Late last month the board’s president, Debbie Crane Aliseda, proposed changing the number of trustees required to place an item on trustees’ agendas from one to two.
She described it as an efficiency measure, though Trustee Sam Saldivar, Jr., the board’s vice president, opposed it.
Crane Aliseda failed to find any allies at a second discussion on the topic last week and trustees voted against it, but not before Crane Aliseda and Saldivar reiterated their points and engaged in a bit of bickering over the proposal.
“If [an agenda request’s] not coming from administration and it’s not coming from a consensus of the board, it’s not fair to have staff who are paid by the hour or on salary working on things that only one person is asking them for,” Crane Aliseda said. “If one person is asking them for information, they’re working over the weekend and doing things.

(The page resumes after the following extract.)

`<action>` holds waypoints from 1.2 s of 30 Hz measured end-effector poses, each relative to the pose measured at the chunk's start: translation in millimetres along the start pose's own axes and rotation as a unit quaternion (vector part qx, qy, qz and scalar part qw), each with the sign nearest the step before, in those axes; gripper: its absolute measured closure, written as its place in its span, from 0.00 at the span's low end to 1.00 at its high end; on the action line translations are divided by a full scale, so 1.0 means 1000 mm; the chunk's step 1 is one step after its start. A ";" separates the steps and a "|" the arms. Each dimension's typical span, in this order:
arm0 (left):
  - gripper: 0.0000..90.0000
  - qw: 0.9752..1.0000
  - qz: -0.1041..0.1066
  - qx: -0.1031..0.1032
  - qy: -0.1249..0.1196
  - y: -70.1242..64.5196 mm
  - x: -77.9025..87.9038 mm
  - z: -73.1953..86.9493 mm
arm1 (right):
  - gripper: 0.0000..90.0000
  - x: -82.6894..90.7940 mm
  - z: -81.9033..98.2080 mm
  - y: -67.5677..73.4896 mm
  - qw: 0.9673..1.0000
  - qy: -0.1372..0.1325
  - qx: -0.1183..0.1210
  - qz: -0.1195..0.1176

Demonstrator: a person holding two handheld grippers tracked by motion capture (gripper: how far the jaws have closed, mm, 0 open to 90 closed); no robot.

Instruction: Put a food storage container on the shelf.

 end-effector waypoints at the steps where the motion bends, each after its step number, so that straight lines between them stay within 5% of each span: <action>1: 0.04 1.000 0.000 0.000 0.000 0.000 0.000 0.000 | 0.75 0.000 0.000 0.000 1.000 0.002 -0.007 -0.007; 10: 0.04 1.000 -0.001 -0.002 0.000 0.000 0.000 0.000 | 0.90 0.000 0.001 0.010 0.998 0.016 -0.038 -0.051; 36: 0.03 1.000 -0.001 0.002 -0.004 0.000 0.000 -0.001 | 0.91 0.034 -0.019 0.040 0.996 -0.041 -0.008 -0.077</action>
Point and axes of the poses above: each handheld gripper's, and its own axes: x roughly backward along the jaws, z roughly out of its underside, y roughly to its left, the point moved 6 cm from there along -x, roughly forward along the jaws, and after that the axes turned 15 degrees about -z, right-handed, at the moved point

That’s not fair, that’s not fair for staff, that’s not fair for administration, that’s not fair for the rest of trustees as well.”

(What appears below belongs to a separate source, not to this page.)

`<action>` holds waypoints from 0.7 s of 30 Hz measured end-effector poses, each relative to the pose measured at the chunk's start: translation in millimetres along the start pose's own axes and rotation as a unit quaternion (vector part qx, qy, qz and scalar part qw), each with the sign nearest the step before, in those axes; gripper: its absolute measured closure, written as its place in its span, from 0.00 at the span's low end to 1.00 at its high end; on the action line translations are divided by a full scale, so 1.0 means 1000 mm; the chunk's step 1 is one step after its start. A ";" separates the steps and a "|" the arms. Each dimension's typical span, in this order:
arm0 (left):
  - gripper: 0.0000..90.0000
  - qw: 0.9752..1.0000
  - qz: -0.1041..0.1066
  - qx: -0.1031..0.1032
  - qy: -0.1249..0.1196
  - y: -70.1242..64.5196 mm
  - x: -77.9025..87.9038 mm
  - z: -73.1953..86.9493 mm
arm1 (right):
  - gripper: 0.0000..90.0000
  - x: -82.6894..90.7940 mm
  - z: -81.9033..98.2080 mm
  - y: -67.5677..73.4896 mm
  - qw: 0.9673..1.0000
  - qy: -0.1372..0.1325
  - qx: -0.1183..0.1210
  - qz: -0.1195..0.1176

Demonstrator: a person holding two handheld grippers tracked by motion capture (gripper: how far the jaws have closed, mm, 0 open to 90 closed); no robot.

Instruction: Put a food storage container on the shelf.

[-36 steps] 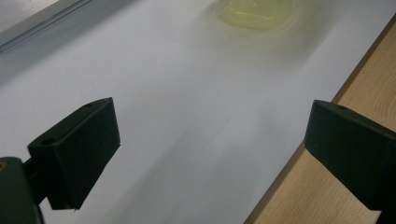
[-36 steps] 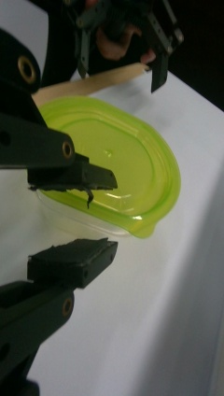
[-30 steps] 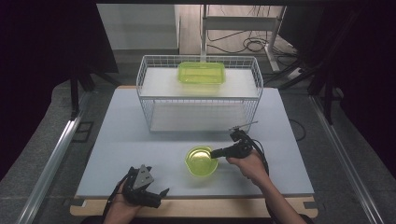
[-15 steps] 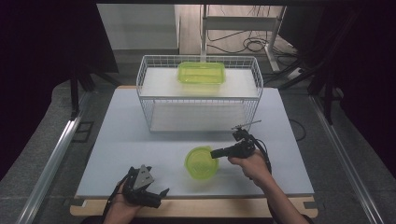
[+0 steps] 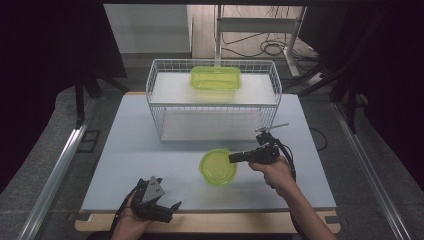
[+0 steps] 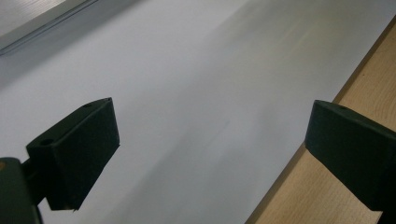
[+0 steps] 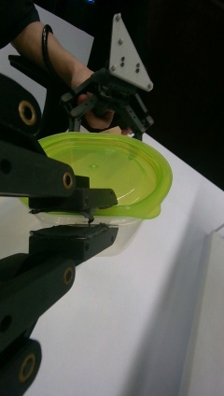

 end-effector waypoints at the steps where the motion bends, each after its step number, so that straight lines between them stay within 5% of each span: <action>1: 0.03 1.000 0.000 0.000 0.000 0.000 0.000 0.000 | 0.91 0.001 -0.001 0.001 1.000 -0.002 0.001 -0.001; 21: 0.03 1.000 0.000 -0.003 0.002 0.000 -0.001 0.000 | 0.91 0.033 -0.048 0.032 0.998 -0.055 0.023 -0.003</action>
Point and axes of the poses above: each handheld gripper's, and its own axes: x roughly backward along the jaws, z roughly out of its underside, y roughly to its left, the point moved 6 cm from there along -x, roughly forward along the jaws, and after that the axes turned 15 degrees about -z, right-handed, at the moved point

Saldivar — echoed by other trustees who voted against the proposal — described keeping that policy the way it stands as a way to preserve minority opinions on the board. Besides, he argued, abstaining from using the two-trustee policy many other districts use hasn’t caused any problems.

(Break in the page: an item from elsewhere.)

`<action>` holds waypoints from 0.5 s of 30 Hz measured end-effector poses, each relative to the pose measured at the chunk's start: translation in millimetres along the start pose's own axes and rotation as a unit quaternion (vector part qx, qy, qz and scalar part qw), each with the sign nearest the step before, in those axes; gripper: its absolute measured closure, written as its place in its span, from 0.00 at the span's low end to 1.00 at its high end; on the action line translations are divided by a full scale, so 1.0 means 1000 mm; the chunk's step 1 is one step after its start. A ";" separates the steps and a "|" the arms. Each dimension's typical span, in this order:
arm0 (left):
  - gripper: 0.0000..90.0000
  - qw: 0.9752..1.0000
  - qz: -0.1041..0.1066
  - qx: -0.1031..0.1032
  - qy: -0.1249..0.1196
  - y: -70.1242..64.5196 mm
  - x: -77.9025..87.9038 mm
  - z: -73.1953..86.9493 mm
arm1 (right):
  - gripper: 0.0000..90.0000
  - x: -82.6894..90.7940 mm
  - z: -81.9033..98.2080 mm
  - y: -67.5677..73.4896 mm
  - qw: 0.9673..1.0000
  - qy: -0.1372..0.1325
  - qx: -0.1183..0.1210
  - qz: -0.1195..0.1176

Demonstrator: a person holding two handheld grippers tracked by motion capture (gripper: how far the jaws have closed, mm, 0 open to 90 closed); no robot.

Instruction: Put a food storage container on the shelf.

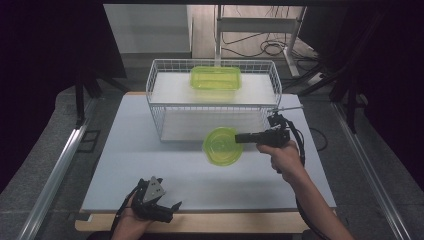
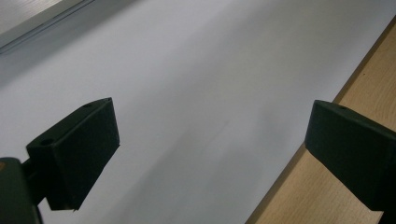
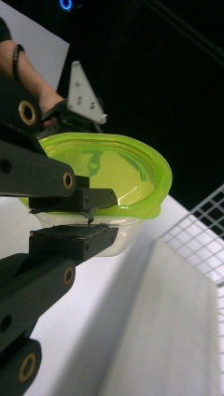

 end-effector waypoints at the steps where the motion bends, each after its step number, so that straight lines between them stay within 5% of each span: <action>1: 0.03 1.000 0.000 0.000 0.000 0.000 0.000 0.000 | 0.91 0.001 -0.004 0.002 1.000 -0.003 0.003 0.001; 15: 0.03 1.000 -0.001 0.001 -0.001 0.000 0.000 0.000 | 0.91 0.011 -0.055 0.023 0.999 -0.042 0.029 0.011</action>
Point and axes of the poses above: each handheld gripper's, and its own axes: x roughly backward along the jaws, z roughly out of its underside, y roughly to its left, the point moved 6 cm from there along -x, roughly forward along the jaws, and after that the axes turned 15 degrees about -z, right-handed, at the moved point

“Those districts that have that, we’re better than that. We don’t need to have two people to put something on the agenda,” Saldivar said.
Verbal jabs and heated conversation among trustees aren’t uncommon on the McAllen board, though the new slate elected in May made it through a turbulent summer and some difficult decisions on friendly terms.
The policy proposal sparked probably the first public little spat when Crane Aliseda called the question on discussion while Saldivar was trying to make another point.
Not a particularly common feature of meetings, calling the question cuts off conversation on an item and prompts a vote, often in the face of argument that doesn’t appear to be going anywhere.
“Point of order madam president, you don’t have the right to stop a person from speaking,” Saldivar told Crane Aliseda.
“You’ve already spoken and —,” Crane Aliseda said.
“You don’t have a right to stop a person from speaking,” Saldivar repeated, cutting her off. “I’m sorry, you don’t. You don’t have that authority.”
Crane Aliseda did, ultimately, let Saldivar make his last point.
The board also voted in favor of two other policy changes that didn’t prove so contentious.
One would require agenda items be submitted nine days before a meeting in an effort to give administration time to prepare for discussion, while the other would loosen the timeline for discussion from “within the next two regular board meetings” to “at an appropriate time in the near future.”
Those changes will likely become policy after a second reading.